ダイエットをはじめ1週間から4週間ぐらいは、効果が実感できるような変化があります。また、有酸素運動もこの期間効果が実感できます。しかし、5週目ぐらいからだんだん効果が分からなくなってしまいます。
多くのダイエット方法は、停滞期として気長にダイエットすることを勧めてします。
この時期を乗り切るためには、栄養の知識が必要となってきます。

まずカロリー計算をして記録をとり、栄養の摂取量を把握しましょう。
一日必要カロリーが2000kcalの人であれば1500kcal程度の25%程度カロリーをカットします。
また、各栄養素の割合を炭水化物55%、たん白質を35%、脂質を20%の割合にします。
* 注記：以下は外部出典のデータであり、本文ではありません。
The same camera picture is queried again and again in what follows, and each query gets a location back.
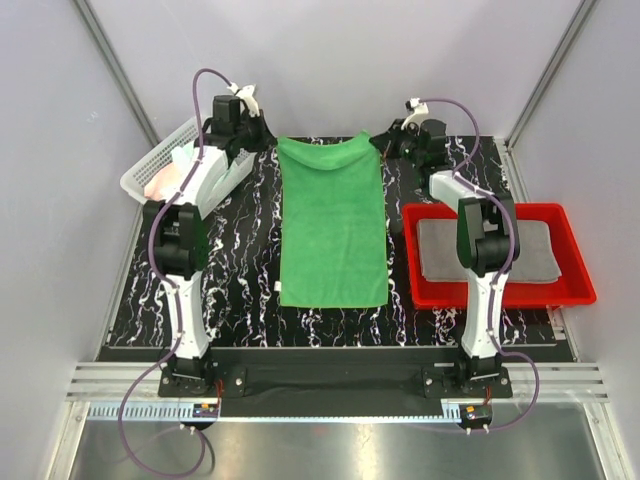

この食事方法を一周間程度行なった後、摂取カロリーを100kcalづつ上下させます。
1から4週 1200kcal
5週 1500kcal
6 週 1600kcal
7 週 1400kcal
8 週 1600kcal
のように意図的に摂取カロリーに変化を加えます。

体重が落ち始めたら9週目から1200kcalのダイエットを行ないます。
この方法は、アスリートが用いる方法です。
また、カロリー計算の他、グリセミック指数も勉強するといいと思います。

グリセミック指数は、一定量の炭水化物(糖質)を含む食品を食べたあと2時間の血糖上昇反応を示す指数です。
ブドウ糖の場合を100として、それに対する相対的な比で示されます。
ブドウ糖100
はちみつ87
コーンフレーク80
米72
じゃがいも70
パン69
チョコレート68
バナナ62
りんご39
グリセミック指数の低いもの選んでメニューを作って下さい。
しかし、この数値を見てりんごダイエットなんて考えないでください。あくまでもバランス良く食べることをお勧めします。
りんごは、栄養が貧弱な食物です。